### Your objective
Return every line below in which "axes" appears.

►

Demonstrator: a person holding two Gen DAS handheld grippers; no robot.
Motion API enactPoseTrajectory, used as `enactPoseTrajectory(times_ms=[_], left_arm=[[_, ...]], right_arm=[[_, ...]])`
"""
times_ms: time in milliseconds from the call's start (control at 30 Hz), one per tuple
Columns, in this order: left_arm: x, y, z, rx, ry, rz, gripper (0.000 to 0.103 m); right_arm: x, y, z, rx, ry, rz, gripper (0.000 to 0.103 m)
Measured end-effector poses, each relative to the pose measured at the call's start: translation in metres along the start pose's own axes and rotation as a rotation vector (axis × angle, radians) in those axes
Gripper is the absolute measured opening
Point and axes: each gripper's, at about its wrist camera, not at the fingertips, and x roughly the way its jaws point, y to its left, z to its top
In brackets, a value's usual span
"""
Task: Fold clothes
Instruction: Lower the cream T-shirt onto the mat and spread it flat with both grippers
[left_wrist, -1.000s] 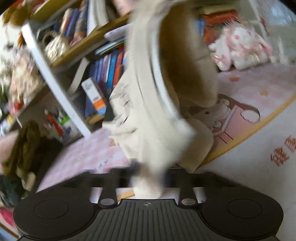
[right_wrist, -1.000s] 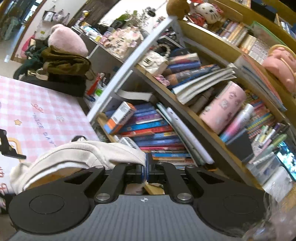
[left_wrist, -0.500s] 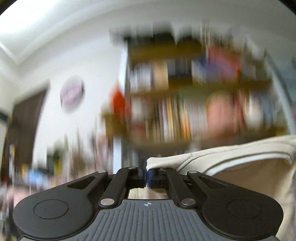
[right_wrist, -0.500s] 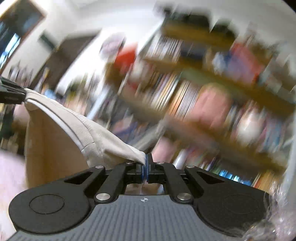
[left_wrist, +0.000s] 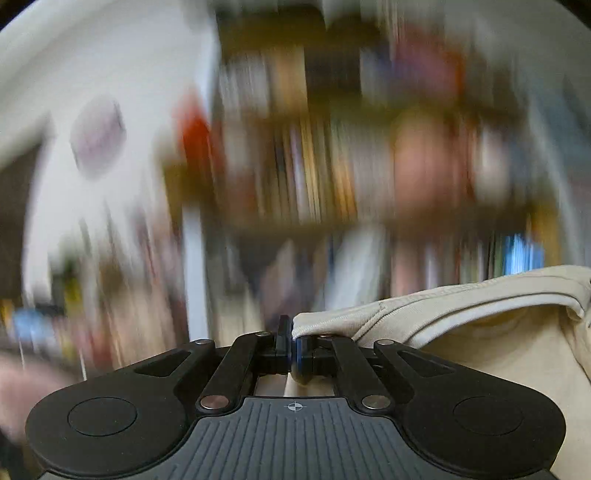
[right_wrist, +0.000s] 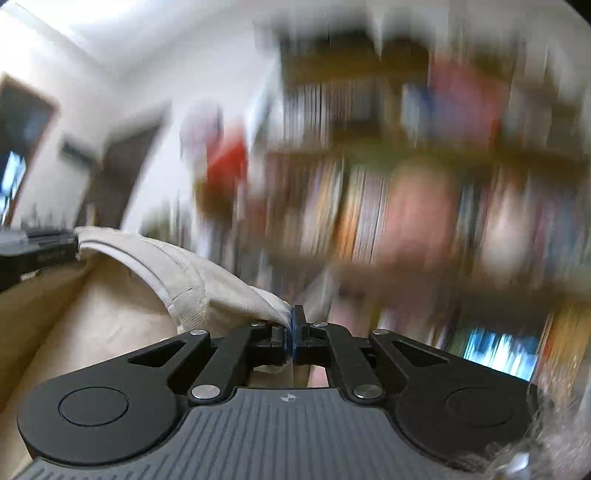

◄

### Your solution
Measured end-effector poses, each relative to the pose measured at the call's start: translation in metres along the start pose's own axes and rotation as a rotation vector (axis × angle, radians) in those axes
Point and axes: each gripper's, at about its wrist camera, not at the fingertips, and x roughly the way its jaws point, y to its left, z to its top

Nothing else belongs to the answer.